Your task is to transcribe, without alteration, the lines from the top of the material below through the line bearing "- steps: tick", inclusive.

[Start of Attachment]

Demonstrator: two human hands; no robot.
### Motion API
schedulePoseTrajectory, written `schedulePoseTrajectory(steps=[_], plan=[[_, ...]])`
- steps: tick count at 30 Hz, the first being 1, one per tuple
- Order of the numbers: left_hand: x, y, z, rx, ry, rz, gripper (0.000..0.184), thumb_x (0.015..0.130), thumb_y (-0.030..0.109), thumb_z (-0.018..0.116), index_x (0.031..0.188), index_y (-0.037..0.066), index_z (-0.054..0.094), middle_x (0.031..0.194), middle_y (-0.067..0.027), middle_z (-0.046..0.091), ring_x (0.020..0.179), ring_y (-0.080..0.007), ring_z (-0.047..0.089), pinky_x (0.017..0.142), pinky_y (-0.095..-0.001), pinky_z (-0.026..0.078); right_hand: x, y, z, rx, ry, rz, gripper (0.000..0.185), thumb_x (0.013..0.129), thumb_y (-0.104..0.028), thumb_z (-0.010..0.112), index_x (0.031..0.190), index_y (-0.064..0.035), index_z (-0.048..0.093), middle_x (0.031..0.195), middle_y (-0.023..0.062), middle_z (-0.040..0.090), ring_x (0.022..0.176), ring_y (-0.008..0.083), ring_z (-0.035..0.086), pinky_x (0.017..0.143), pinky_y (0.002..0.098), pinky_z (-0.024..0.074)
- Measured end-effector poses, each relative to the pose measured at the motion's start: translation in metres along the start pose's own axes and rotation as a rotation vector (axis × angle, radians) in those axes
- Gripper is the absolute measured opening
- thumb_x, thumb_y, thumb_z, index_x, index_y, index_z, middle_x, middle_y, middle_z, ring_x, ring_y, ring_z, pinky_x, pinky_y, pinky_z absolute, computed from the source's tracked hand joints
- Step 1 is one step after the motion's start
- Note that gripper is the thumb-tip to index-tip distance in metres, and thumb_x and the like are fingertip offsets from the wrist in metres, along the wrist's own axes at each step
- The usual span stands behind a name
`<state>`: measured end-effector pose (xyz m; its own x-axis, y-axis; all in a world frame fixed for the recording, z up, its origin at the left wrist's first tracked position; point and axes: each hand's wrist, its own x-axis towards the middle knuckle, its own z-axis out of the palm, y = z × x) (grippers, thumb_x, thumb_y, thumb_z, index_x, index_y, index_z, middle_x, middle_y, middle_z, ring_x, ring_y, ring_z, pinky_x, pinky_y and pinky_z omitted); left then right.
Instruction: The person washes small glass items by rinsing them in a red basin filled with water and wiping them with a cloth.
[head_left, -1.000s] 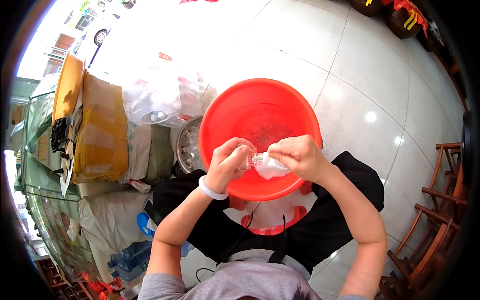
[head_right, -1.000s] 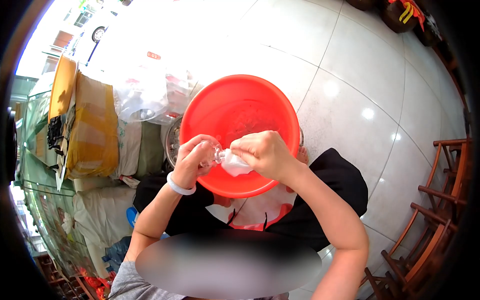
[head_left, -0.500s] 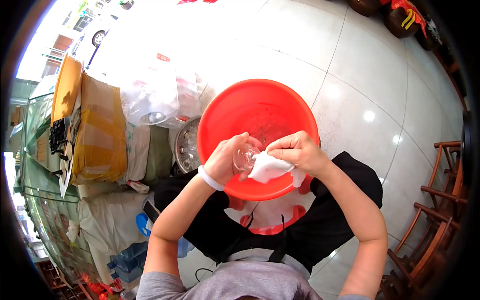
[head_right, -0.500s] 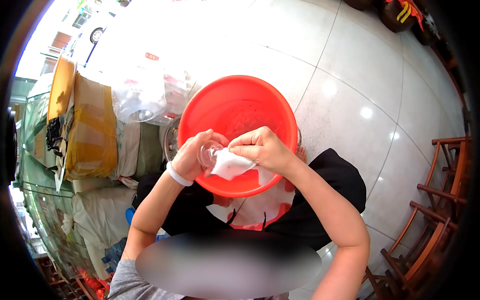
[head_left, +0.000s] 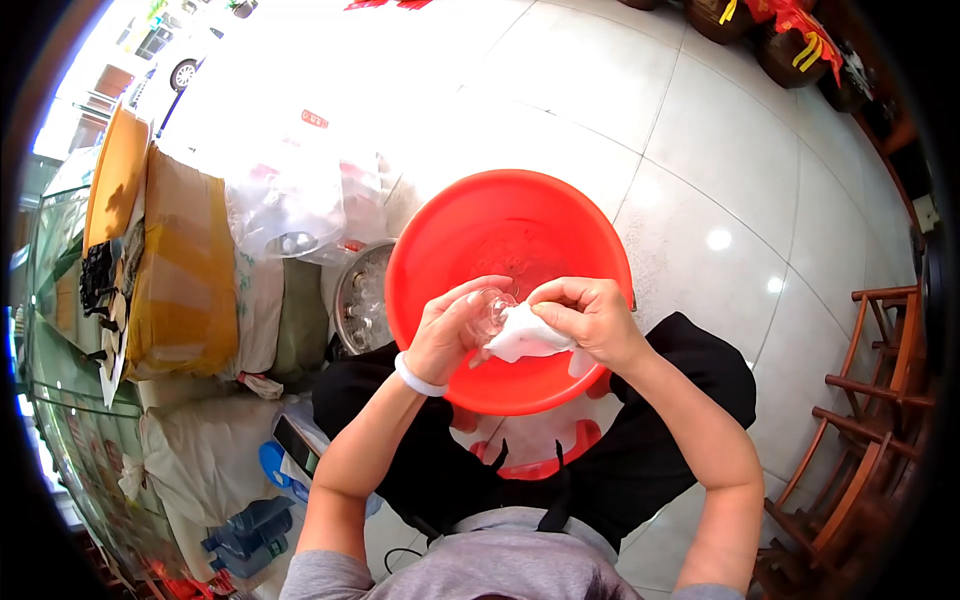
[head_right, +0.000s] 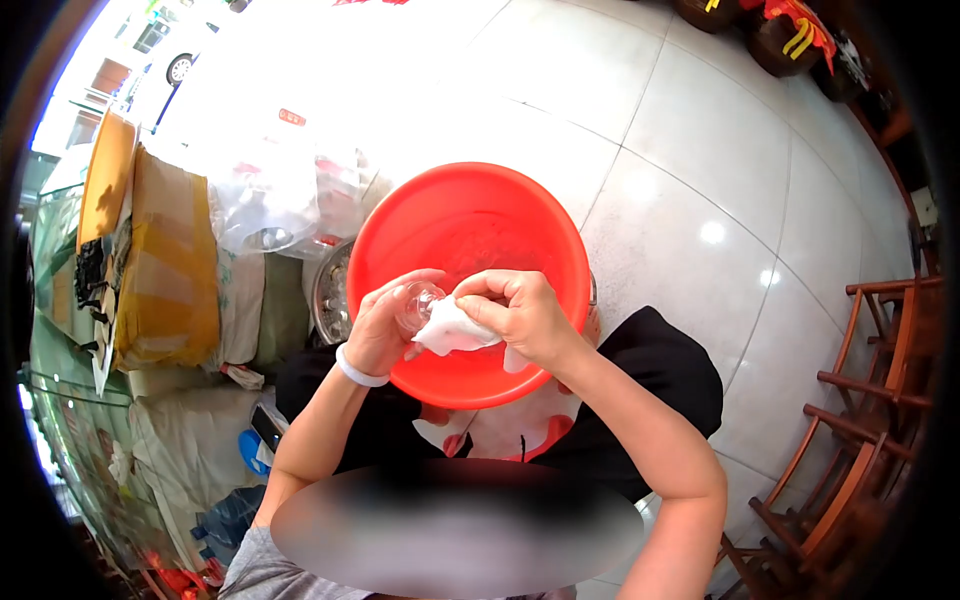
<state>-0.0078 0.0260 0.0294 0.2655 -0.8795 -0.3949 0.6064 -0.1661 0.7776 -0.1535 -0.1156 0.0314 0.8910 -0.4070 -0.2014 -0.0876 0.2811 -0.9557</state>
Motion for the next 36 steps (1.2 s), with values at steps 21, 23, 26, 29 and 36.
schedulePoseTrajectory(steps=[21,23,26,29,36], plan=[[0.0,-0.002,-0.001,-0.037,0.044,-0.213,0.037,0.094,0.033,0.04,0.095,0.0,0.058,0.067,-0.0044,0.054,0.04,-0.0074,0.036,0.033,-0.0184,0.02,0.002,0.007,-0.002,-0.235,-0.087,-0.197,0.012,0.081,-0.003,0.057,0.09,0.0032,0.063,0.074,0.0072,0.065,0.066,0.0101,0.061,0.059,0.023,0.0477],[-0.001,0.001,0.004,-0.035,0.062,-0.177,0.03,0.093,0.03,0.044,0.093,0.002,0.053,0.064,-0.0045,0.053,0.038,-0.0081,0.038,0.031,-0.0193,0.019,0.003,0.011,-0.002,-0.027,-0.044,-0.033,0.013,0.082,-0.004,0.056,0.09,0.0038,0.064,0.077,0.0076,0.065,0.069,0.0106,0.061,0.062,0.0229,0.0482],[-0.002,0.003,0.01,-0.06,0.1,-0.17,0.023,0.091,0.027,0.05,0.087,0.004,0.046,0.062,-0.0048,0.052,0.035,-0.0089,0.04,0.029,-0.0199,0.02,0.006,0.019,-0.003,0.264,0.041,0.2,0.015,0.084,-0.007,0.056,0.093,0.0035,0.063,0.083,0.0094,0.065,0.072,0.0133,0.062,0.067,0.024,0.0503],[0.0,0.002,0.012,-0.074,0.111,-0.198,0.025,0.089,0.025,0.055,0.083,0.006,0.041,0.061,-0.0052,0.051,0.033,-0.0095,0.041,0.028,-0.0201,0.022,0.007,0.03,-0.004,0.518,0.066,0.309,0.016,0.085,-0.01,0.057,0.095,0.0024,0.061,0.084,0.0093,0.065,0.074,0.0141,0.063,0.068,0.0255,0.0515],[-0.002,0.003,0.014,0.068,0.23,-0.115,0.018,0.09,0.019,0.051,0.081,0.007,0.042,0.056,-0.0055,0.05,0.034,-0.0095,0.039,0.029,-0.0204,0.022,0.006,0.042,-0.002,0.575,0.017,0.342,0.018,0.085,-0.012,0.058,0.096,0.002,0.062,0.082,0.0066,0.065,0.07,0.0115,0.062,0.063,0.0229,0.0504]])
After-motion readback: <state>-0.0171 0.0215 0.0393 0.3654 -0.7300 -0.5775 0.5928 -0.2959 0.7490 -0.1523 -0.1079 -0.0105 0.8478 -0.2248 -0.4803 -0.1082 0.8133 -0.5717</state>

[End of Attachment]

SOLUTION FOR THIS TASK
Demonstrator: two human hands; no robot.
### Motion API
schedulePoseTrajectory, written `schedulePoseTrajectory(steps=[_], plan=[[_, ...]])`
- steps: tick count at 30 Hz, the first being 1, one per tuple

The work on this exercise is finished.